● **Your task**: Copy every line from the records below that carries the word "name".

(Supplied material begins)

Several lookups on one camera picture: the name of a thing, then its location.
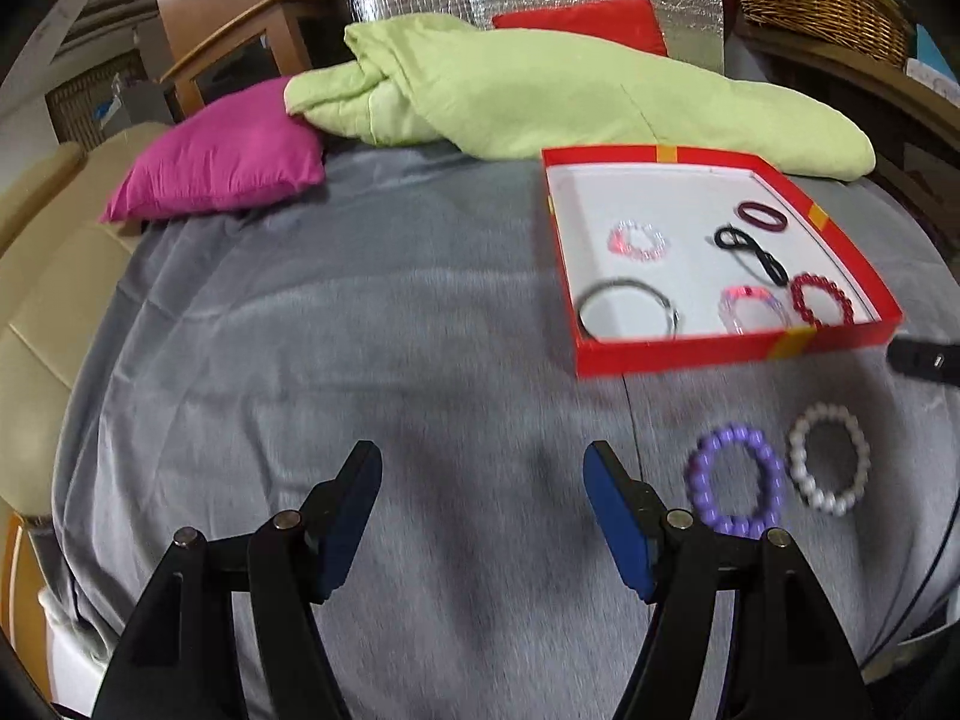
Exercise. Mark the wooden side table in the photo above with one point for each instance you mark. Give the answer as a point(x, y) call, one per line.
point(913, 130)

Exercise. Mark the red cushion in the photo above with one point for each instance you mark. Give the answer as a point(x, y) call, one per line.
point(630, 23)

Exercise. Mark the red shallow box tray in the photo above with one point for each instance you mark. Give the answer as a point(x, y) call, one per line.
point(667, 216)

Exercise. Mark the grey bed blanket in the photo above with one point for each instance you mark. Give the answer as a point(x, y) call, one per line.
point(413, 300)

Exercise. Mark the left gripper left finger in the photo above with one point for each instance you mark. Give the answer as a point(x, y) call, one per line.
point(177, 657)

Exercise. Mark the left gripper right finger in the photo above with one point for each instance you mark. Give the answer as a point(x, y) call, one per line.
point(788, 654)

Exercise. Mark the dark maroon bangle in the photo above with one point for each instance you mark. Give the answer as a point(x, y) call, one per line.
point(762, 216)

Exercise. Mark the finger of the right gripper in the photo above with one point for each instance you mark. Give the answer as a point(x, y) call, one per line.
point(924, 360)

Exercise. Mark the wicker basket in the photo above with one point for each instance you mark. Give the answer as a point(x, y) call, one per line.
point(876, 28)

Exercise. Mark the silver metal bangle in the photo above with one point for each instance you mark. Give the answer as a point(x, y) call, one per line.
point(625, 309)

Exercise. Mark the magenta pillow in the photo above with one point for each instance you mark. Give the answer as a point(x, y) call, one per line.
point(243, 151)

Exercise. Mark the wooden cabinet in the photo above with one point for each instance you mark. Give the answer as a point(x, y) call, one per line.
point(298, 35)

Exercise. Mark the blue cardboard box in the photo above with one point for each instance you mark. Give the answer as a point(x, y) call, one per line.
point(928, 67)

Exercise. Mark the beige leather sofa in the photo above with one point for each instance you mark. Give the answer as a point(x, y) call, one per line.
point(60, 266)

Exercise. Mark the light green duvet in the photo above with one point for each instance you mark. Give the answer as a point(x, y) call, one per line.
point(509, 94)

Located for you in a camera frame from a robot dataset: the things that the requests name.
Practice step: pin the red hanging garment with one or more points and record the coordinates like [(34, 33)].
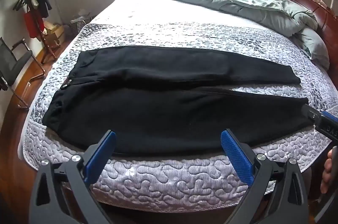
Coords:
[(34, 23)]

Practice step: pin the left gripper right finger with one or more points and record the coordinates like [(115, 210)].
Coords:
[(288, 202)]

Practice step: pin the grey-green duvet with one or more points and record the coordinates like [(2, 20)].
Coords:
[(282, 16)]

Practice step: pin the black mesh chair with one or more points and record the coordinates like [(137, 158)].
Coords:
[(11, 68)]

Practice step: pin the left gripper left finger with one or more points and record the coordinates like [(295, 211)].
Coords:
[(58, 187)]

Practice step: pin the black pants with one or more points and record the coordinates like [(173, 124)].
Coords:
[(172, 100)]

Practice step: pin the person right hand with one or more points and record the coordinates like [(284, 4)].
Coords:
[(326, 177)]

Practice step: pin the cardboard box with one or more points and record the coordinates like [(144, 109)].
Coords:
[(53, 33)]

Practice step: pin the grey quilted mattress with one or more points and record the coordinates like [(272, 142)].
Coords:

(Supplied material ends)

● **Result**:
Several lookups on one camera picture: the name of a thing, then its location.
Located for you in a camera frame from a robot dataset: the things that the requests name.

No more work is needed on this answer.